Personal information
- Full name: Dennis Soga
- Born: 13 May 1917 Elliotdale, Cape Province, South Africa
- Died: 22 September 2003 (aged 86) East London, Eastern Cape, South Africa
- Batting: Right-handed
- Bowling: Right-arm off break

Domestic team information
- 1936: Scotland

Career statistics
| Competition | First-class |
| Matches | 1 |
| Runs scored | 25 |
| Batting average | 12.50 |
| 100s/50s | –/– |
| Top score | 24 |
| Catches/stumpings | –/– |
- Source: Cricinfo, 6 November 2022

= Dennis Soga =

South African cricketer and rugby union player

Dennis William Soga (13 May 1917 — 22 September 2003) was a South African first-class cricketer and rugby union player.

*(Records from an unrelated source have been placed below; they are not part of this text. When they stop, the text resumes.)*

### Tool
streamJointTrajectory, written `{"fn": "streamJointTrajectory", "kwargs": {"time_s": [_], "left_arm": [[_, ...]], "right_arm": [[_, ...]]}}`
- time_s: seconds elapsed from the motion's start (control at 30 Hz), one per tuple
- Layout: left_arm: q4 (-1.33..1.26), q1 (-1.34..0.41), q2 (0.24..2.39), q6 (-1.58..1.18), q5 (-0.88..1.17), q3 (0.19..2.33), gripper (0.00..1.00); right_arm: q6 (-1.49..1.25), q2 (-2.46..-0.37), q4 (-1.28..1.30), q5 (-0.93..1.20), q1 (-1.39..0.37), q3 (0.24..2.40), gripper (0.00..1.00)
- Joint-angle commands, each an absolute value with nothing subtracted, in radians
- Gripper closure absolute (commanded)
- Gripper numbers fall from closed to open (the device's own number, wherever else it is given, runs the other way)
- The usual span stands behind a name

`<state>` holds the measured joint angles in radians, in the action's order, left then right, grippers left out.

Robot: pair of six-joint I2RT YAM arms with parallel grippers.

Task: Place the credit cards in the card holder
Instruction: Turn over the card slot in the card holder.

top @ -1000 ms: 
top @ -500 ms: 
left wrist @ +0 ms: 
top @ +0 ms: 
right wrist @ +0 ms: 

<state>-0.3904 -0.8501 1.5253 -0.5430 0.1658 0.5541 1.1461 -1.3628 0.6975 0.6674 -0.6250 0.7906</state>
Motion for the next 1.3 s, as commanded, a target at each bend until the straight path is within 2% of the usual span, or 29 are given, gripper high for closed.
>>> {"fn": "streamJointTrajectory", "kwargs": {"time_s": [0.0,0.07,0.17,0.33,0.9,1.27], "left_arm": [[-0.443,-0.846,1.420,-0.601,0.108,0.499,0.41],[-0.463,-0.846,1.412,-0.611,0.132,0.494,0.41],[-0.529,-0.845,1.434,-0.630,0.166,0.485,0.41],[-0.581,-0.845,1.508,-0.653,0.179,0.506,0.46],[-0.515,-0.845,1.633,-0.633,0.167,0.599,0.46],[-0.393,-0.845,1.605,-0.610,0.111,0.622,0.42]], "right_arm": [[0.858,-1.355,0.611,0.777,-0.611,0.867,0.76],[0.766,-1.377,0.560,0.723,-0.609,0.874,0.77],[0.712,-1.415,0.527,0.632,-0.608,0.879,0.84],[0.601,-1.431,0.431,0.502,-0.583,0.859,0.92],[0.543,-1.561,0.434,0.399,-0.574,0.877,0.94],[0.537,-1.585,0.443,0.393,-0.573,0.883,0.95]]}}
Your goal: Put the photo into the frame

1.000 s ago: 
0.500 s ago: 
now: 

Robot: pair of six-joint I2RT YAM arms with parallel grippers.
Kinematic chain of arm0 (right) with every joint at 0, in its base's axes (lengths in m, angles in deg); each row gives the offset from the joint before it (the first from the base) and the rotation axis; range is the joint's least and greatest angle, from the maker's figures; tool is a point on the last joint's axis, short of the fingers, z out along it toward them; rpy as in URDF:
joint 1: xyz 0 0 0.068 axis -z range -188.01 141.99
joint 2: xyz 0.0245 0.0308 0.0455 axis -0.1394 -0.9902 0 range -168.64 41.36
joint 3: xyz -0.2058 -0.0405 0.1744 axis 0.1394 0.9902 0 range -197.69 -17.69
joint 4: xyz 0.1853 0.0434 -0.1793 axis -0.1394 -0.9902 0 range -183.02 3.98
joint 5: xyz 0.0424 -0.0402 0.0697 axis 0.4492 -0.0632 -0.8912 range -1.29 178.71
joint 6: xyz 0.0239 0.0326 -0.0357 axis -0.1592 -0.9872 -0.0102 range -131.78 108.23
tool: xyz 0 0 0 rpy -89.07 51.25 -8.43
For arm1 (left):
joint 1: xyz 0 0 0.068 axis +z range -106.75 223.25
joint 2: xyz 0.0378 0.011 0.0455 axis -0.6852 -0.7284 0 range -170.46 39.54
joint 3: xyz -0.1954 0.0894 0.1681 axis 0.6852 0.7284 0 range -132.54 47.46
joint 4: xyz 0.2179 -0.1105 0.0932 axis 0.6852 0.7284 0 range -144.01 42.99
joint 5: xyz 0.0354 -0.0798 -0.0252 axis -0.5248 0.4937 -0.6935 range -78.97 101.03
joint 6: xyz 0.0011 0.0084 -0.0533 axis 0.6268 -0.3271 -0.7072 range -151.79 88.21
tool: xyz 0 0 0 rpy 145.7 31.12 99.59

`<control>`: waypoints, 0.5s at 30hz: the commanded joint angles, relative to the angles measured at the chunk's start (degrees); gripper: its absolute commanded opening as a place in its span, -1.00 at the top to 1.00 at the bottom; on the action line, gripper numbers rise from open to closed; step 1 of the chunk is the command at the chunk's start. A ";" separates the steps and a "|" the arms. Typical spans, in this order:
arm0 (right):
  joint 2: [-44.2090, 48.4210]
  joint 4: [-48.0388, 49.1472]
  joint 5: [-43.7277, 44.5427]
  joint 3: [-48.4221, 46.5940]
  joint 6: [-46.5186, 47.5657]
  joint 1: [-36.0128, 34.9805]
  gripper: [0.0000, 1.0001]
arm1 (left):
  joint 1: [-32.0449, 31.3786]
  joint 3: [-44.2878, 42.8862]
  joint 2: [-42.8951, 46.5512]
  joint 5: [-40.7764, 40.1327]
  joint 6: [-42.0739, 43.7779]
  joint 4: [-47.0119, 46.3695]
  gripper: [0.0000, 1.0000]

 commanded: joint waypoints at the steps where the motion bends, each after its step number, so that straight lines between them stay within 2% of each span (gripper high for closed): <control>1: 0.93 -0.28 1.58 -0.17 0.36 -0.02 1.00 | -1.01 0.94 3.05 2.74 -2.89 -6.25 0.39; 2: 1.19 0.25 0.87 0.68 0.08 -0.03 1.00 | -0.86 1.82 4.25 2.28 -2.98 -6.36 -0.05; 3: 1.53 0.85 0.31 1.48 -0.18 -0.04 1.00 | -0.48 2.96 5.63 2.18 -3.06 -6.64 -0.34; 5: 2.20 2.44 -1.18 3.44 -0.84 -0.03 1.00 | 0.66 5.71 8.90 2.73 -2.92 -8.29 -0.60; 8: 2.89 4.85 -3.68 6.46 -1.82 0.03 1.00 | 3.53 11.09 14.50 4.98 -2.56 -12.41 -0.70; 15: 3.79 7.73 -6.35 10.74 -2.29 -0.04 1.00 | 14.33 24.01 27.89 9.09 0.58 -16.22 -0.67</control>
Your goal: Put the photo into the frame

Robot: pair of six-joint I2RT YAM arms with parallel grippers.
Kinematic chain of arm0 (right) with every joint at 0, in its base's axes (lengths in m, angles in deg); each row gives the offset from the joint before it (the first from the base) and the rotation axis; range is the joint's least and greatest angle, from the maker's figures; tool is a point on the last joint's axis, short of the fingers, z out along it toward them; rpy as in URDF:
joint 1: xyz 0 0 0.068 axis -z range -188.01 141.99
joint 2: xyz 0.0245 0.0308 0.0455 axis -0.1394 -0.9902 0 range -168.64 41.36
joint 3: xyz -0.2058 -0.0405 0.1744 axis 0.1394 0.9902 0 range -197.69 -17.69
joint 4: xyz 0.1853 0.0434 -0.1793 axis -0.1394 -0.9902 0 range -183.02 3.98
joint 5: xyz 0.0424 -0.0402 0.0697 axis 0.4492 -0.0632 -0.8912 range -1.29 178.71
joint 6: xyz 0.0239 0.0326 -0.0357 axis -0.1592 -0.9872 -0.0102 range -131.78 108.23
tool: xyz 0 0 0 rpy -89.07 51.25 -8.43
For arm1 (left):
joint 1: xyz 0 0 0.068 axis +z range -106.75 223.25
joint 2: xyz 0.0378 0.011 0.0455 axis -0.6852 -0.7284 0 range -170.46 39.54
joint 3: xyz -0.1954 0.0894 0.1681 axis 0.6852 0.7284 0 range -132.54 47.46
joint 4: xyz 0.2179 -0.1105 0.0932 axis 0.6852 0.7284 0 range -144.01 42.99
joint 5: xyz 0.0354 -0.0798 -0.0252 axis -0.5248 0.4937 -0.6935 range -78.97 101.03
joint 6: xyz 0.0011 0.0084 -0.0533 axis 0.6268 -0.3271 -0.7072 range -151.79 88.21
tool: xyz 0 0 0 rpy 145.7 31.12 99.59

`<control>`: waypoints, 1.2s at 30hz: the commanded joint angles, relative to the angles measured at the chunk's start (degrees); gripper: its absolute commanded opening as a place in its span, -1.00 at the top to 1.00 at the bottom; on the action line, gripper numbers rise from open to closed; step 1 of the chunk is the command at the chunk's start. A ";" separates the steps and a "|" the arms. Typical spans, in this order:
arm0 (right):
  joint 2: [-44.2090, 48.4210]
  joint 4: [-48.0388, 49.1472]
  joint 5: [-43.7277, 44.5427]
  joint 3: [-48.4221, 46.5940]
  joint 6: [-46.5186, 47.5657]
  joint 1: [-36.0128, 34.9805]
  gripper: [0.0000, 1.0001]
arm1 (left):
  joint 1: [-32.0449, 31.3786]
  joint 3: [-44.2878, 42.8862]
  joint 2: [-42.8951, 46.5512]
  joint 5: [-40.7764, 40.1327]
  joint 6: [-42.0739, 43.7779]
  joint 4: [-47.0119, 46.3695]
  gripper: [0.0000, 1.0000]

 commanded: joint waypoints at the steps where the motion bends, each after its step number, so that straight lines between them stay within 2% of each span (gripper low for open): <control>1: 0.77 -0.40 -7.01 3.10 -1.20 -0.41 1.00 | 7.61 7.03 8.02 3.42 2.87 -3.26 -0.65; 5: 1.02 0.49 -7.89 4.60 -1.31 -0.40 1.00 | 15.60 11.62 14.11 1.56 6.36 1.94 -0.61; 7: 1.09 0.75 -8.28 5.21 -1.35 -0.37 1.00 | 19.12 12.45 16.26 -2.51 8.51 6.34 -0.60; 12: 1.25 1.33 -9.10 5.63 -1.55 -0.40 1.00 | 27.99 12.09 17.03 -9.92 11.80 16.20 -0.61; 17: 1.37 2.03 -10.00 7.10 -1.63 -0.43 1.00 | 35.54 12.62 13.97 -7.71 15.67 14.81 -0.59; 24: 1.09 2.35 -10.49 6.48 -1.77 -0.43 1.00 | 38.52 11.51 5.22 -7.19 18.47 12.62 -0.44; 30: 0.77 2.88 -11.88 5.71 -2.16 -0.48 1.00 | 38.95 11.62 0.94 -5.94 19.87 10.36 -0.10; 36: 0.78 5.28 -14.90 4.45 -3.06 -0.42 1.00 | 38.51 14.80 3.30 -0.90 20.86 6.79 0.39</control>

The son of the physician Alexander Robert Bogue Soga, he was born in May 1917 at Elliotdale, Cape Province. With family connections to Scotland, Soga was educated there at Selkirk High School. Playing his club cricket for Selkirk, Soga was selected to play for the Scottish cricket team against Ireland at Edinburgh in 1936. Batting from the middle order, he was dismissed in the Scottish first innings for a single run by James Graham, while in their second innings he was dismissed for 24 runs by Eddie Ingram. In addition to playing cricket, Soga also played rugby union for Selkirk RFC. Soga later returned to South Africa, where he became a dentist. He died there at East London in September 2003. His great-grandfather was Tiyo Soga, the first black South African to be ordained.